Survey; High Frequency Trading Makes Markets More Efficient

I’m really loking forward to read the full report on the survey – if I can hold of a copy, of cource. And I’m cerainly curious about who might have sponsored the research. However,  Jonathan Brogaard, a PhD candidate at Northwestern University’s  Kellogg School of Management, have studied high frequency trading in great detail, according to UltraHighFrequencyTrading.com. And he has concluded that high frequency trading only makes the markets more efficient.

“HFTs may dampen intraday volatility. These findings suggest that HFTs’ activities are not detrimental to non-HFTs and that HFT tends to improve market quality.”

Jonathan Brogaard


The survey will be presentet for the high frecuency experts at their workshop in November and December, and the candidate from Northwestern University will provide the attendees with more details on how high-frequency trading works in practice to generate alpha and make the markets more efficient at the same time, the workshop organizer Golden Networking.org says.

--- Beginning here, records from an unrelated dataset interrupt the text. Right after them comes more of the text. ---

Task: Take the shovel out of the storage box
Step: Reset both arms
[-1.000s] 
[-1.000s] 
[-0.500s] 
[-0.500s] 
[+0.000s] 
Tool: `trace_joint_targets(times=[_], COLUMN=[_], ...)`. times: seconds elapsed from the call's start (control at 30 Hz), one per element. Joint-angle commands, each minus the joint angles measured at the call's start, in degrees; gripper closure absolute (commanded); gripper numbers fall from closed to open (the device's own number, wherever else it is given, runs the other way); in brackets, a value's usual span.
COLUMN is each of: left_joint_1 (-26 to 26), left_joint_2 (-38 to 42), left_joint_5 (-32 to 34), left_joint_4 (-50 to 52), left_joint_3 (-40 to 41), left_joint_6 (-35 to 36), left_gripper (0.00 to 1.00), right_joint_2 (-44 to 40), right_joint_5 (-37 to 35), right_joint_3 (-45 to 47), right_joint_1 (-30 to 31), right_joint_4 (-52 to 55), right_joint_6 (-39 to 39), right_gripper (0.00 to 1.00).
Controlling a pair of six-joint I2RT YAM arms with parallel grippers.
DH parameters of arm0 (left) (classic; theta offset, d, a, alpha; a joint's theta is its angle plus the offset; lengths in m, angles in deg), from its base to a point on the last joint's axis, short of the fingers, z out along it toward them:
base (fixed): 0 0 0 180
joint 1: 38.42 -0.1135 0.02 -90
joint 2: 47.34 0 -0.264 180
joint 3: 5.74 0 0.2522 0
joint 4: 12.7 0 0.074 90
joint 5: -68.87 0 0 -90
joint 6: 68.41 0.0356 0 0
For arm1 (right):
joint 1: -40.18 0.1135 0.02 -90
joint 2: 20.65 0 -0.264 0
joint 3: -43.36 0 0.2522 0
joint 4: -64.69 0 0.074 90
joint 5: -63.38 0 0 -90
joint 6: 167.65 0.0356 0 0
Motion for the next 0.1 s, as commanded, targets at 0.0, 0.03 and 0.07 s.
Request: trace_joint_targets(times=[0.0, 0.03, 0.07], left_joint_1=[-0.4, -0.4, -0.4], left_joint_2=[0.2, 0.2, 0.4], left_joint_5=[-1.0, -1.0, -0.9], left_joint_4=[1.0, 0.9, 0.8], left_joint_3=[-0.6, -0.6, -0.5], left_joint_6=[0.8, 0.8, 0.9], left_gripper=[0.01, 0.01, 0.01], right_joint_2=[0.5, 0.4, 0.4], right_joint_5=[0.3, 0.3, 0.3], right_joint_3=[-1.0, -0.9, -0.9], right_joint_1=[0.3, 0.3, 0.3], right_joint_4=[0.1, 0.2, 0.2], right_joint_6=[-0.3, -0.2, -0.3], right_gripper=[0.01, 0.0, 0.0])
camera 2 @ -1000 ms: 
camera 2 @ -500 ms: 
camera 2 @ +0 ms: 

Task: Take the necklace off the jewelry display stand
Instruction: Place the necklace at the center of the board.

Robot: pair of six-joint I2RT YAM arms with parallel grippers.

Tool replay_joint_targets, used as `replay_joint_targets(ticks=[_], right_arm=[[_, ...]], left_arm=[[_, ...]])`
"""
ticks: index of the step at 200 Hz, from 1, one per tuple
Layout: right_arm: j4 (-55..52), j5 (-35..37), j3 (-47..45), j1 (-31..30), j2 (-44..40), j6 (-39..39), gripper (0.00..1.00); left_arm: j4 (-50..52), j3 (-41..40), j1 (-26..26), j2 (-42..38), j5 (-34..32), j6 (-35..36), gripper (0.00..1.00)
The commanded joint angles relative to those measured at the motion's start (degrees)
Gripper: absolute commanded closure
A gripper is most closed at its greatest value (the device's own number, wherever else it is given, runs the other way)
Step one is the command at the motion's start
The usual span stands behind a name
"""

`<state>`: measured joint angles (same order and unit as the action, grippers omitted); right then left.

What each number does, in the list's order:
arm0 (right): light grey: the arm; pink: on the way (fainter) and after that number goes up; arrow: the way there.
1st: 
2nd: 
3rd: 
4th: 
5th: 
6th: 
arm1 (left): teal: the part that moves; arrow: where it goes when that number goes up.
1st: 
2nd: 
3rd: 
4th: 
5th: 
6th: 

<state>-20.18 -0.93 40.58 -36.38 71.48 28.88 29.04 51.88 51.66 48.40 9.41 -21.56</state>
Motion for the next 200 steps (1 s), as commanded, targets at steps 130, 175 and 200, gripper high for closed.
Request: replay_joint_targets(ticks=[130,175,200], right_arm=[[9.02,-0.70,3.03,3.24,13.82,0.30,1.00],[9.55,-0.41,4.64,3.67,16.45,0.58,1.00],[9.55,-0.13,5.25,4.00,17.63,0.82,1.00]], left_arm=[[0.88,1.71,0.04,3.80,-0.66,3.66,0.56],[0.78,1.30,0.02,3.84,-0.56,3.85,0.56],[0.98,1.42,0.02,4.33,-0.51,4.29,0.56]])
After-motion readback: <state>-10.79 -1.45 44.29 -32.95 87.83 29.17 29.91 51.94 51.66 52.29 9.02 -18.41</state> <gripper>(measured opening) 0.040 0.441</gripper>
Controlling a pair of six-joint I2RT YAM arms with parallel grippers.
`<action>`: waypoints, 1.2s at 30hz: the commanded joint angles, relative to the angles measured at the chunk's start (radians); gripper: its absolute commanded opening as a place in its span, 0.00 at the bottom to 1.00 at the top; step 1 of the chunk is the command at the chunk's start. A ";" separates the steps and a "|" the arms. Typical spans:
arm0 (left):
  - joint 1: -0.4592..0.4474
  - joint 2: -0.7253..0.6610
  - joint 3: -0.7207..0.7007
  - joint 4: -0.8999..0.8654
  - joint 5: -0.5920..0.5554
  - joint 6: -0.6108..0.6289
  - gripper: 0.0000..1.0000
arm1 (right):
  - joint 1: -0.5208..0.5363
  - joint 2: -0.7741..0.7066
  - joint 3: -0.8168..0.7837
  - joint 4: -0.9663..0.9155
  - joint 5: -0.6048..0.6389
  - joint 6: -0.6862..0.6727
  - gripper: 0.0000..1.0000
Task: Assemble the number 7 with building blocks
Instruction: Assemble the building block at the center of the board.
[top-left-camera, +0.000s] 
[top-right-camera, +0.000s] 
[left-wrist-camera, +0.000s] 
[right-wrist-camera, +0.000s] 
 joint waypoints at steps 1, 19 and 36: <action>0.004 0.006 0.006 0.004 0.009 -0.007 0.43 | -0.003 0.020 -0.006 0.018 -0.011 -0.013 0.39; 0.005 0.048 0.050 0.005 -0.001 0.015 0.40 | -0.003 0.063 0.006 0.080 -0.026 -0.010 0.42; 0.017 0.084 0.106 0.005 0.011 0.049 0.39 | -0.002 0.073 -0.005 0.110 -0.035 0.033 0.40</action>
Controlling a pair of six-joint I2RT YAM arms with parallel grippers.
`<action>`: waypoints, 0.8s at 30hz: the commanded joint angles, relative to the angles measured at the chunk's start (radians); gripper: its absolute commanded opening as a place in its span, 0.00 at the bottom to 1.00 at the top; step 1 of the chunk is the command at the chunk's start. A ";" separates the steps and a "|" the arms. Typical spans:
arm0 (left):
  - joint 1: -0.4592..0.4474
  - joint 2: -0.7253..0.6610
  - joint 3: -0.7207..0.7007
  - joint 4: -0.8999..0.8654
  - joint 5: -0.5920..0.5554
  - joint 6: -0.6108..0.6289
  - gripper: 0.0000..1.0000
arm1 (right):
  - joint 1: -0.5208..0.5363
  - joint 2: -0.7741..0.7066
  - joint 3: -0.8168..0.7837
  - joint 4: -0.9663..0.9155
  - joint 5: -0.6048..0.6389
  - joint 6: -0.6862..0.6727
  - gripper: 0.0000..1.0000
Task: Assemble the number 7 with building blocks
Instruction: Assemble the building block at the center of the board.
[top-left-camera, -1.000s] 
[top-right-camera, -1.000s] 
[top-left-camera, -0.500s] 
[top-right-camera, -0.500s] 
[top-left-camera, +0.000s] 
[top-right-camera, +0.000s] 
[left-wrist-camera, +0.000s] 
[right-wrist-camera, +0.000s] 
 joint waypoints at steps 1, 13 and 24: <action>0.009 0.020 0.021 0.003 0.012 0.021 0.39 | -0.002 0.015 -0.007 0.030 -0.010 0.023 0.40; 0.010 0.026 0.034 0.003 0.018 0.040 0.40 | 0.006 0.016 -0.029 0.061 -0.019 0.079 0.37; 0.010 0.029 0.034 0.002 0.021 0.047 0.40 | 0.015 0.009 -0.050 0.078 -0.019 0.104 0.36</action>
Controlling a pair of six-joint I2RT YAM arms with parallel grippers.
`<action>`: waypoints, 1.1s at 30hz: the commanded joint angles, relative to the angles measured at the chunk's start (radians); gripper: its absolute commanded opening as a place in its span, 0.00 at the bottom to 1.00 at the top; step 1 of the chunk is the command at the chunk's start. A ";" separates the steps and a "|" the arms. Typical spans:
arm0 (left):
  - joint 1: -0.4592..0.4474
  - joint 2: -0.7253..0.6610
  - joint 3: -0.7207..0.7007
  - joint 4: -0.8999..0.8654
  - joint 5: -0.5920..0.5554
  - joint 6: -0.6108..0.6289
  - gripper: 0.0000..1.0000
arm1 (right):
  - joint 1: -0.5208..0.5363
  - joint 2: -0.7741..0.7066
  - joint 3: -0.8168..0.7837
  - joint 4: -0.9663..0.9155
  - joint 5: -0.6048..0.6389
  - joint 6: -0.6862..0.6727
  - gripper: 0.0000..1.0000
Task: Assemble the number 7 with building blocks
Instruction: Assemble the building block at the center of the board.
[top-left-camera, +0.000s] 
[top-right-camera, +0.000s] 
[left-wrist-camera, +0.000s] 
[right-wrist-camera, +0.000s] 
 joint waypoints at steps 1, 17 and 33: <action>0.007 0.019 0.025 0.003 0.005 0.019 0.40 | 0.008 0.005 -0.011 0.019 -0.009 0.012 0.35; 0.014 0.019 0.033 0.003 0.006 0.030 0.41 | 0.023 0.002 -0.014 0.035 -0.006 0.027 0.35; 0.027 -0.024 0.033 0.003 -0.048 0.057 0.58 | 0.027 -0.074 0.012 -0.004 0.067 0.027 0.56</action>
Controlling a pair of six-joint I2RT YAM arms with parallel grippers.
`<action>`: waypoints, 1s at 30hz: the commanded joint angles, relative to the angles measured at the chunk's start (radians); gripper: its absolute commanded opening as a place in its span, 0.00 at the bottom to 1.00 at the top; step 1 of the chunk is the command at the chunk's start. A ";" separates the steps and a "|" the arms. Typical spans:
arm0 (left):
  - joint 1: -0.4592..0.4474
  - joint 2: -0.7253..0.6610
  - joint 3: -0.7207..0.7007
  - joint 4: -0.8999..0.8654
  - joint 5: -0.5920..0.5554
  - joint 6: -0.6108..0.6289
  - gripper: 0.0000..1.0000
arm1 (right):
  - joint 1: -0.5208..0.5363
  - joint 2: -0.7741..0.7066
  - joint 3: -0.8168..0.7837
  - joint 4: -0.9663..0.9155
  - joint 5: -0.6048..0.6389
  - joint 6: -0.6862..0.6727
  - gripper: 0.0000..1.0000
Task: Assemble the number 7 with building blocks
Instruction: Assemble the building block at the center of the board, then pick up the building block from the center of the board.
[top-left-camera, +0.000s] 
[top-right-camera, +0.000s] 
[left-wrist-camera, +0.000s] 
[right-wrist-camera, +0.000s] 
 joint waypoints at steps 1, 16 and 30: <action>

Golden Networking is community for business executives, entrepreneurs, investors and diplomats, founded by former McKinsey consultant and Columbia Business School MBA Edgar Perez.

Mr. Brogaard’s research examines the impact of high frequency trading (HFT) on the US equities market.

He has analyzed a “unique dataset” to study the strategies utilized by high frequency traders (HFTs), their profitability, and their relationship with characteristics of the overall market, including liquidity, price discovery, and volatility.

The 26 HFT firms in the dataset participate in 73.7% of all trades.

According to the research, and contrary to what is believed, HFT increases liquidity in the markets.

Improves Market Quality

Jonathan Brogaard have discovered that high frequency trading is an integral part of the price discovery process and price efficiency,.

Here are some other conclutions form the survey’s final report:

  • HFTs tend to follow a price reversal strategy driven by order imbalances.
  • HFTs earn gross trading profits of approximately $2.8 billion annually.
  • HFTs do not seem to systematically engage in a non-HFTs anticipatory trading strategy.
  • HFTs’ strategies are more correlated with each other than are non-HFTs.
  • HFTs’ trading level changes only moderately as volatility increases
  • HFTs add substantially to the price discovery process.
  • HFTs provide the best bid and offer quotes for a significant portion of the trading day and do so strategically so as to avoid informed traders, but provide only one-fourth of the book depth as do non-HFTs.
  • HFTs may dampen intraday volatility. These findings suggest that HFTs’ activities are not detrimental to non-HFTs and that HFT tends to improve market quality.